TASK DETAILS: Exclude images and print all the records verbatim.

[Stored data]
[Start of Attachment]

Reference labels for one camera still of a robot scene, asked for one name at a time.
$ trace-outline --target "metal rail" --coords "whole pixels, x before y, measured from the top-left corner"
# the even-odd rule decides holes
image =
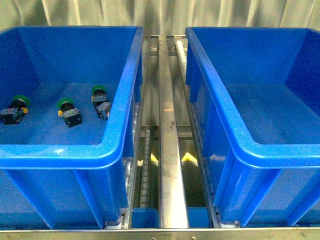
[[[320,228],[0,231],[0,240],[318,240]]]
[[[188,214],[179,152],[178,130],[167,37],[160,36],[160,224],[164,229],[188,228]]]

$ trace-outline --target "metal track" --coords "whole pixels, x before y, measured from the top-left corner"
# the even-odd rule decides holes
[[[145,130],[144,143],[144,159],[142,165],[142,179],[140,190],[140,208],[148,206],[148,188],[149,188],[149,161],[150,161],[150,145],[151,145],[151,131]]]
[[[159,37],[160,224],[164,229],[189,226],[182,177],[167,37]]]

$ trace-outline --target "yellow object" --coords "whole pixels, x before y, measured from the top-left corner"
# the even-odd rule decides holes
[[[142,167],[144,165],[144,160],[138,160],[137,166]]]
[[[155,155],[153,155],[151,153],[151,157],[150,157],[151,162],[159,162],[158,159],[156,159]]]
[[[181,160],[181,162],[186,162],[186,161],[198,162],[197,159],[188,152],[183,156]]]
[[[22,107],[21,108],[24,114],[27,114],[29,112],[28,108]]]

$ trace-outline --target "blue plastic bin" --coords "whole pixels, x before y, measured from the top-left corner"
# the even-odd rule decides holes
[[[154,208],[134,208],[131,216],[131,228],[133,229],[158,229],[159,212]]]
[[[222,223],[320,225],[320,33],[186,35],[186,84]]]
[[[128,206],[122,157],[133,155],[133,107],[142,83],[141,27],[17,27],[0,33],[0,108],[17,94],[29,113],[0,125],[0,228],[94,229]],[[91,89],[104,85],[108,121]],[[68,128],[69,97],[83,123]]]
[[[211,227],[208,209],[203,206],[188,207],[188,220],[191,229],[207,229]]]

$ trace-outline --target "plastic bin rim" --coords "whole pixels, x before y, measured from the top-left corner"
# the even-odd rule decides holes
[[[320,144],[260,144],[254,141],[193,29],[210,31],[223,27],[187,27],[185,34],[238,161],[259,169],[320,168]],[[319,34],[318,31],[309,28],[228,27],[227,29],[252,31],[289,29]]]
[[[122,159],[129,120],[128,109],[132,102],[142,50],[143,28],[140,26],[19,26],[1,31],[0,34],[22,28],[133,28],[136,31],[101,143],[96,145],[3,144],[0,145],[0,169],[103,169]]]

[End of Attachment]

FINISHED TASK:
Reference labels for one camera still of a robot scene, asked for one name at a time.
$ trace-outline --target "metal rail" --coords "whole pixels, x before y, measured from the top-left corner"
# the even-odd rule decides holes
image =
[[[320,228],[0,231],[0,240],[318,240]]]
[[[188,214],[179,152],[178,130],[167,37],[160,36],[160,224],[164,229],[188,228]]]

$ trace-outline --target "metal track" --coords "whole pixels, x before y, measured from the top-left corner"
# the even-odd rule decides holes
[[[145,130],[144,143],[144,159],[142,165],[142,179],[140,190],[140,208],[148,206],[148,188],[149,188],[149,161],[150,161],[150,145],[151,145],[151,131]]]
[[[159,37],[160,224],[164,229],[189,226],[182,177],[167,37]]]

$ trace-outline --target "yellow object" --coords "whole pixels, x before y, measured from the top-left corner"
# the even-odd rule decides holes
[[[142,167],[144,165],[144,160],[138,160],[137,166]]]
[[[155,155],[153,155],[151,153],[151,157],[150,157],[151,162],[159,162],[158,159],[156,159]]]
[[[181,160],[181,162],[186,162],[186,161],[198,162],[197,159],[188,152],[183,156]]]
[[[22,107],[21,108],[24,114],[27,114],[29,112],[28,108]]]

$ trace-outline --target "blue plastic bin" --coords "whole pixels, x before y, measured from the top-left corner"
# the even-odd rule decides holes
[[[154,208],[134,208],[131,216],[131,228],[133,229],[158,229],[159,212]]]
[[[222,223],[320,225],[320,33],[186,35],[186,84]]]
[[[128,206],[122,157],[133,155],[133,107],[142,83],[141,27],[17,27],[0,33],[0,108],[17,94],[29,113],[0,125],[0,228],[94,229]],[[91,89],[104,85],[108,121]],[[68,128],[69,97],[83,123]]]
[[[211,227],[208,209],[203,206],[188,207],[188,220],[191,229],[207,229]]]

$ trace-outline --target "plastic bin rim" --coords "whole pixels, x before y, measured from the top-left corner"
# the even-odd rule decides holes
[[[320,144],[260,144],[254,141],[193,29],[210,31],[223,27],[187,27],[185,34],[238,161],[259,169],[320,168]],[[319,34],[318,31],[309,28],[228,27],[227,29],[252,31],[289,29]]]
[[[122,159],[129,120],[128,109],[132,102],[142,50],[143,28],[140,26],[19,26],[1,31],[0,34],[22,28],[133,28],[136,31],[101,143],[96,145],[3,144],[0,145],[0,169],[103,169]]]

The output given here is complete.